„In der Heimatpflege gibt es immer Arbeit“
Der Heimatverein Ostenland war Ausrichter der Frühjahrstagung der Heimatpfleger der Stadt Delbrück. Der Stadtheimatpfleger Andreas Scherf und Heimatvereinsvorsitzender des Heimatvereins Ostenland Johannes Wiesing hatten zu diesem Treffen in das Heimatmuseum Ostenland eingeladen. Auch Bürgermeister Johannes Lindhauer nahm teil. In seinem Grußwort stellte er heraus, wie wichtig die Ortsheimatpfleger, Ortschronisten und Heimatvereine für die Stadt Delbrück sind.

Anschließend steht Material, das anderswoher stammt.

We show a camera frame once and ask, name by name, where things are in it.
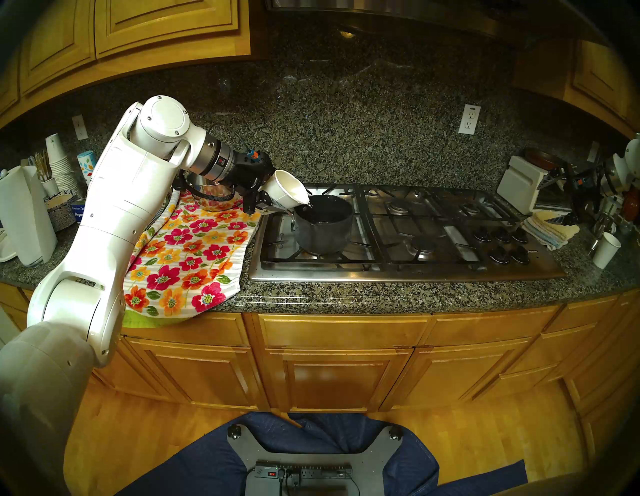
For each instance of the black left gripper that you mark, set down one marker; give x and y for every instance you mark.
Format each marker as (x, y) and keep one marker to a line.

Die Heimatvereine begehen 2027 ihr 50-jähriges Bestehen. 1975, nach der kommunalen Neugliederung, entschied der Rat statt Dorfvorsteher die Aufwandsentschädigung lieber zu gründenden Heimatvereinen zukommen zulassen, heißt es in einer Mitteilung. Jeder Heimatverein, so waren sich auf der Tagung alle einig, sollte im Dorf mit einer eigener Veranstaltung das Jubiläum begehen.
Sorgen machen sich die Heimatpfleger um die vielen kirchlichen Immobilien in den Dörfern, die besonders für die Dorfgemeinschaften beziehungsweise Vereine wichtig sind.
Wenn die Kirche sich von Jugendheimen und Kirchen trennt, würden Tagungs- und Übungsräume im Dorf fehlen. Über 500 Denkmäler und Heiligenhäuschen gibt es im Delbrücker Land. Es treten dann Probleme auf, wenn diese sanierungsbedürftig sind und frühere Eigentümer nicht mehr existieren. Was soll dann damit geschehen und wer trägt die Kosten, wenn diese Denkmäler erhalten werden sollen?, fragen sich die Anwesenden Heimatpfleger bei der diesjährigen Frühjahrstagung. Für den Tourismus habe Delbrück mit den Ortsteilen einiges zu bieten, so die Heimatpfleger, dazu gehöre auf lange Sicht auch eine Landesgartenschau. Für das Treffen gilt die Erkenntnis, in der Heimatpflege gibt es immer Arbeit.